Getting students to come forward with information about crimes, threats, and bullying has always been a challenge for Tim Hartfield, chief of police for the Petal School District Police Department in Petal, MS. That was, until the district's middle and high schools implemented an online reporting system that students can use to report their concerns in an anonymous fashion.

"We're finding stuff out now," said Hartfield, who has worked for the school system for 14 years. "Instead of begging for information, it's coming to us. All we have to do is open up an e-mail to find out exactly what's going on in the classrooms, on campus and off campus." And when a serious situation arises, school administrators can access the reporters' identity--a situation that's only arisen once in the last year in Hartfield's district.

Using a system known as "Talk About It" from Oxford, MS-based AnComm that costs just under $3,000 a year to run, the Petal School District has found a way to head off problems that--at some point--could turn into incidents like those that took place in Columbine and Virginia Tech. Whether it's a bullying incident, a concealed weapon in a locker, or an outright threat against a student or faculty member, the concerns are entered in an online form and then routed to the appropriate person for further investigation.

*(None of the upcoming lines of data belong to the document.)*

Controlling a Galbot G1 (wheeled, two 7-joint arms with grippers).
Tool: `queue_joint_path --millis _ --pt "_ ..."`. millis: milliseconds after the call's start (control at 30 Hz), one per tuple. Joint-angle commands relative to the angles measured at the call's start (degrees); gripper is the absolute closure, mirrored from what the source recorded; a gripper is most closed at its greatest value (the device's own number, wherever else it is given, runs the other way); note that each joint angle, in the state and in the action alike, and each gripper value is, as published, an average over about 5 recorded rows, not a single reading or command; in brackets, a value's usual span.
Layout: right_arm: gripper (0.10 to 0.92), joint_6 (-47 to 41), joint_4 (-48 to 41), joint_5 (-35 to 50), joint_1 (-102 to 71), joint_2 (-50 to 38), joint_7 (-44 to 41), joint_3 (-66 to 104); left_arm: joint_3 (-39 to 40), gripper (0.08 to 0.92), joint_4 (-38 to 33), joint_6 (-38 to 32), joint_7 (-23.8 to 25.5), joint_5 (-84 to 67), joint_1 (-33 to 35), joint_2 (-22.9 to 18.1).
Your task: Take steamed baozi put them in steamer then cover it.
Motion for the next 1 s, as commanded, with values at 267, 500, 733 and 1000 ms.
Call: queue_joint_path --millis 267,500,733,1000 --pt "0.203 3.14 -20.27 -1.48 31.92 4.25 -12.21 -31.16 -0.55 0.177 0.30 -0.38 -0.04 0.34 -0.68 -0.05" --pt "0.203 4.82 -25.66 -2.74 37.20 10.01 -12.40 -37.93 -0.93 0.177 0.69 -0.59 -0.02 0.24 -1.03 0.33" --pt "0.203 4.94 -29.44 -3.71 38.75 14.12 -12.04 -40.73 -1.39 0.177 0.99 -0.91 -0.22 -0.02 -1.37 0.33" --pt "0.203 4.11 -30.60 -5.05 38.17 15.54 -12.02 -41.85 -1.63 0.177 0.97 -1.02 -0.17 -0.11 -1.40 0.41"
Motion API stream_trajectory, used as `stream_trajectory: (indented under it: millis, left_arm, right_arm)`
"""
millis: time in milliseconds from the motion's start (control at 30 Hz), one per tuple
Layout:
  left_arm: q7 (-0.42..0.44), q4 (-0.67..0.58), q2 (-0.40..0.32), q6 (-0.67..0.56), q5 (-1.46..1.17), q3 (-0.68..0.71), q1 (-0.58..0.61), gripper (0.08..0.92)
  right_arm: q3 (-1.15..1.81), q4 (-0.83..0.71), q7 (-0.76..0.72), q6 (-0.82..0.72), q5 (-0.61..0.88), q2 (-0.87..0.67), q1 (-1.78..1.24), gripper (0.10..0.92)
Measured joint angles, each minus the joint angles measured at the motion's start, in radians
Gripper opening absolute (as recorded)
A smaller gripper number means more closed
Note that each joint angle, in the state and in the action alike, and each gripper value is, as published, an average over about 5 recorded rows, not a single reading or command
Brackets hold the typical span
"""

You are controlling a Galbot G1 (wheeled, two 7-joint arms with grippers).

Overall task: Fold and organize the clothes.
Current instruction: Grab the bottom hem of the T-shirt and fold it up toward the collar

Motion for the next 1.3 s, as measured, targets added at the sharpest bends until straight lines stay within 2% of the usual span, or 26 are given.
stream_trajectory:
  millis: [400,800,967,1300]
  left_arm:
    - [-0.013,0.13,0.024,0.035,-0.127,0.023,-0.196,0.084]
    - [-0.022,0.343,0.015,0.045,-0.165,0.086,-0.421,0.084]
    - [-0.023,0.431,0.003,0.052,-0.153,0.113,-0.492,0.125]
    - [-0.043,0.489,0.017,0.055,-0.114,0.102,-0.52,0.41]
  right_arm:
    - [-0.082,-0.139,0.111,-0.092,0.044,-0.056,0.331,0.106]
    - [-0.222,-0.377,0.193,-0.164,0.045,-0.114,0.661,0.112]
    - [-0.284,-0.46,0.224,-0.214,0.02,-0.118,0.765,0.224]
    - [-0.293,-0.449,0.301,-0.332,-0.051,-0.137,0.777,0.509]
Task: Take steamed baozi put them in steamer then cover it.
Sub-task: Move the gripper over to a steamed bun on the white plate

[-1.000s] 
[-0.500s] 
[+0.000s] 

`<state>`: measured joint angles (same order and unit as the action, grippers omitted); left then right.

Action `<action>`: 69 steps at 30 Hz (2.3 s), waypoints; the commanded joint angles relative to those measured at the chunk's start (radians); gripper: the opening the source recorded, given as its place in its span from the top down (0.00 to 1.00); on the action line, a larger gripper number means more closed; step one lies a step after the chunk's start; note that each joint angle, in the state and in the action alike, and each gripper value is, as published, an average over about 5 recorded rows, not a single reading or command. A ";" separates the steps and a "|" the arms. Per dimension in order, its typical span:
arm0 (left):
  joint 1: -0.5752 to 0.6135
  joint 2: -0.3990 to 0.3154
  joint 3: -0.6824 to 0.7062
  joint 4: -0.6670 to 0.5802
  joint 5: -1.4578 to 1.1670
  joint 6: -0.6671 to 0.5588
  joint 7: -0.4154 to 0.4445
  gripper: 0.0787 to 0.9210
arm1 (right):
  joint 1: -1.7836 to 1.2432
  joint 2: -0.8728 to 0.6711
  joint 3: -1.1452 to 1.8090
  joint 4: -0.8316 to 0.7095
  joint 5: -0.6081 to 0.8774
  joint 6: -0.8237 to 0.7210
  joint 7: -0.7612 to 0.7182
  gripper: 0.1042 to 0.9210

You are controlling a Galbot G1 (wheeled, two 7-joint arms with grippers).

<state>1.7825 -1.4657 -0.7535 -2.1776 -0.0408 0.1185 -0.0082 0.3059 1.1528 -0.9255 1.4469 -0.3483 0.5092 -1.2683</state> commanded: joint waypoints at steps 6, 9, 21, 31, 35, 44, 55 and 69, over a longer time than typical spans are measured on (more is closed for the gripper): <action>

"We get reports on everything from bullying to smoking to depression to possession of a weapon [the latter of which was later found to be an unintentional mistake on the part of the knife-carrying student]," said Hartfield. "Anything you can imagine, we have dealt with it." He said implementing and using the system was easy but points out that inputting the new student roster every year and registering each one so that they can use the system, is time-consuming. "Other than that," said Hartfield, "it has all been pretty effortless."

Putting Tech To Work
Media attention given to both common and high-profile school violence has upped the need for improved reporting systems that students can use without being accused of tattle-taling and effectively putting themselves in even more danger. And while many schools rely on tools like security cameras and metal detectors to keep crime incidences at a minimum, the more common threats like bullying, fighting, stealing, and threatening continue to plague thousands of students every day across the country.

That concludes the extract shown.